• _WORK REQUIRED_
Verbatim copy, images omitted: return the full listing.

--

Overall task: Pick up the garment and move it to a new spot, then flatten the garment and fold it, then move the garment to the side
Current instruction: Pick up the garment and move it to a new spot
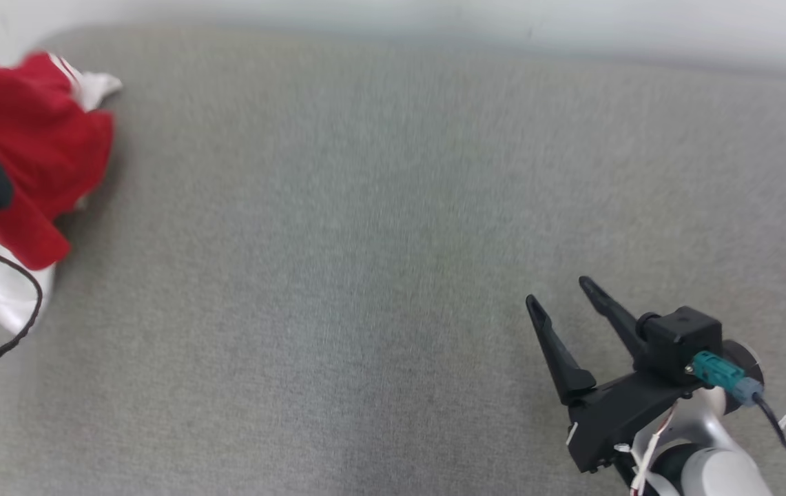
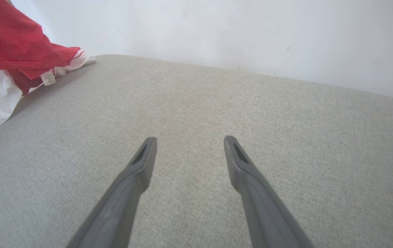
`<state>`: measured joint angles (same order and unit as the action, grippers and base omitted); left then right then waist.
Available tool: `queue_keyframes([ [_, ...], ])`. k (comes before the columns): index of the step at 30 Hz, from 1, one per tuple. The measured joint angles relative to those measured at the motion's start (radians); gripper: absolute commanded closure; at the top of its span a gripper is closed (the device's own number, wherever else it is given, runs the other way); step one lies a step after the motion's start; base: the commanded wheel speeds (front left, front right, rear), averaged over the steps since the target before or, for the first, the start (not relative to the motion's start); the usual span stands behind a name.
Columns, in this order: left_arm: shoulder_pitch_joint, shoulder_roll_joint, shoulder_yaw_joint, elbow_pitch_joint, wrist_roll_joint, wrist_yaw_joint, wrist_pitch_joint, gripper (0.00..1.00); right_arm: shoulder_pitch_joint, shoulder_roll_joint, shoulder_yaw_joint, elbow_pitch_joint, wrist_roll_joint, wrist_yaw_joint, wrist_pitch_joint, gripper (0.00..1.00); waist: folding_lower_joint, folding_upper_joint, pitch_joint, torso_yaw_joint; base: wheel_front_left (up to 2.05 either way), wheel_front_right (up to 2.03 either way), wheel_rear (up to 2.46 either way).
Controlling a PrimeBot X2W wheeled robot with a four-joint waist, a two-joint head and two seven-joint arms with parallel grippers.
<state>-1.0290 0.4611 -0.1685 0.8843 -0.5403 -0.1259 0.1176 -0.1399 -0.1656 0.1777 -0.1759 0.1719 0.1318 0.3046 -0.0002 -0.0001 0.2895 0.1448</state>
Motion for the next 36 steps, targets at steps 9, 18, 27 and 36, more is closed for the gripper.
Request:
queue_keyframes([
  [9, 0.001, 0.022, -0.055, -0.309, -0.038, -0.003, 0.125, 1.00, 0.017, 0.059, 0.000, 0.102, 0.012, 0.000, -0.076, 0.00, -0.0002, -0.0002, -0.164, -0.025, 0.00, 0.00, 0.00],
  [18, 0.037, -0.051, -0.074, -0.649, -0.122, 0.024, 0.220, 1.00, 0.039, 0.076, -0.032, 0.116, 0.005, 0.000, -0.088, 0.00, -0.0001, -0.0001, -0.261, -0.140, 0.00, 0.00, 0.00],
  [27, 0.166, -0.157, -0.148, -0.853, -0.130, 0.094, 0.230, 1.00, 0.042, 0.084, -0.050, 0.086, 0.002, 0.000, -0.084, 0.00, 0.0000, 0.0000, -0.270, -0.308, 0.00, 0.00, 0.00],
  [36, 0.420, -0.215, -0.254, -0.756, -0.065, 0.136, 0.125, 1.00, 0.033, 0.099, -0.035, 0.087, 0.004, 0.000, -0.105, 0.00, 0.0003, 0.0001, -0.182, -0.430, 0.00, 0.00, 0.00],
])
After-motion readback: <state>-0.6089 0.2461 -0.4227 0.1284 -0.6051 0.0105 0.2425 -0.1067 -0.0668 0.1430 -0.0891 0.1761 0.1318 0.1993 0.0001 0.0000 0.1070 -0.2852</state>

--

• _YOUR SOLUTION_
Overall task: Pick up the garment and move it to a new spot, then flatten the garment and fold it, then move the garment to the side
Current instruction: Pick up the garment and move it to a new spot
`<state>`: measured joint angles (same order and unit as the action, grippers and base omitted); left then right then waist.
Available tool: `queue_keyframes([ [_, ...], ])`. k (comes before the columns): index of the step at 30 Hz, from 1, one per tuple. The measured joint angles relative to those measured at the motion's start (radians); gripper: absolute commanded closure; at the top of its span a gripper is closed (the device's own number, wherever else it is given, runs the other way); step one lies a step after the motion's start; base: the commanded wheel speeds (front left, front right, rear), averaged over the steps since the target before or, for the first, the start (not relative to the motion's start); the usual span stands behind a name.
Columns, in this order: left_arm: shoulder_pitch_joint, shoulder_roll_joint, shoulder_yaw_joint, elbow_pitch_joint, wrist_roll_joint, wrist_yaw_joint, wrist_pitch_joint, gripper (0.00..1.00); right_arm: shoulder_pitch_joint, shoulder_roll_joint, shoulder_yaw_joint, elbow_pitch_joint, wrist_roll_joint, wrist_yaw_joint, wrist_pitch_joint, gripper (0.00..1.00); waist: folding_lower_joint, folding_upper_joint, pitch_joint, torso_yaw_joint; base: wheel_front_left (up to 2.05 either way), wheel_front_right (up to 2.03 either way), wheel_rear (up to 2.46 either way).
Controlling a PrimeBot X2W wheeled robot with a four-joint waist, a two-joint head and two seven-joint arms with parallel grippers.
<state>-1.0290 0.4611 -0.1685 0.8843 -0.5403 -0.1259 0.1176 -0.1399 -0.1656 0.1777 -0.1759 0.1719 0.1318 0.3046 -0.0002 -0.0001 0.2895 0.1448</state>
Motion for the next 36 steps, targets at steps 9, 18, 27 and 36, more is closed for the gripper.
Request:
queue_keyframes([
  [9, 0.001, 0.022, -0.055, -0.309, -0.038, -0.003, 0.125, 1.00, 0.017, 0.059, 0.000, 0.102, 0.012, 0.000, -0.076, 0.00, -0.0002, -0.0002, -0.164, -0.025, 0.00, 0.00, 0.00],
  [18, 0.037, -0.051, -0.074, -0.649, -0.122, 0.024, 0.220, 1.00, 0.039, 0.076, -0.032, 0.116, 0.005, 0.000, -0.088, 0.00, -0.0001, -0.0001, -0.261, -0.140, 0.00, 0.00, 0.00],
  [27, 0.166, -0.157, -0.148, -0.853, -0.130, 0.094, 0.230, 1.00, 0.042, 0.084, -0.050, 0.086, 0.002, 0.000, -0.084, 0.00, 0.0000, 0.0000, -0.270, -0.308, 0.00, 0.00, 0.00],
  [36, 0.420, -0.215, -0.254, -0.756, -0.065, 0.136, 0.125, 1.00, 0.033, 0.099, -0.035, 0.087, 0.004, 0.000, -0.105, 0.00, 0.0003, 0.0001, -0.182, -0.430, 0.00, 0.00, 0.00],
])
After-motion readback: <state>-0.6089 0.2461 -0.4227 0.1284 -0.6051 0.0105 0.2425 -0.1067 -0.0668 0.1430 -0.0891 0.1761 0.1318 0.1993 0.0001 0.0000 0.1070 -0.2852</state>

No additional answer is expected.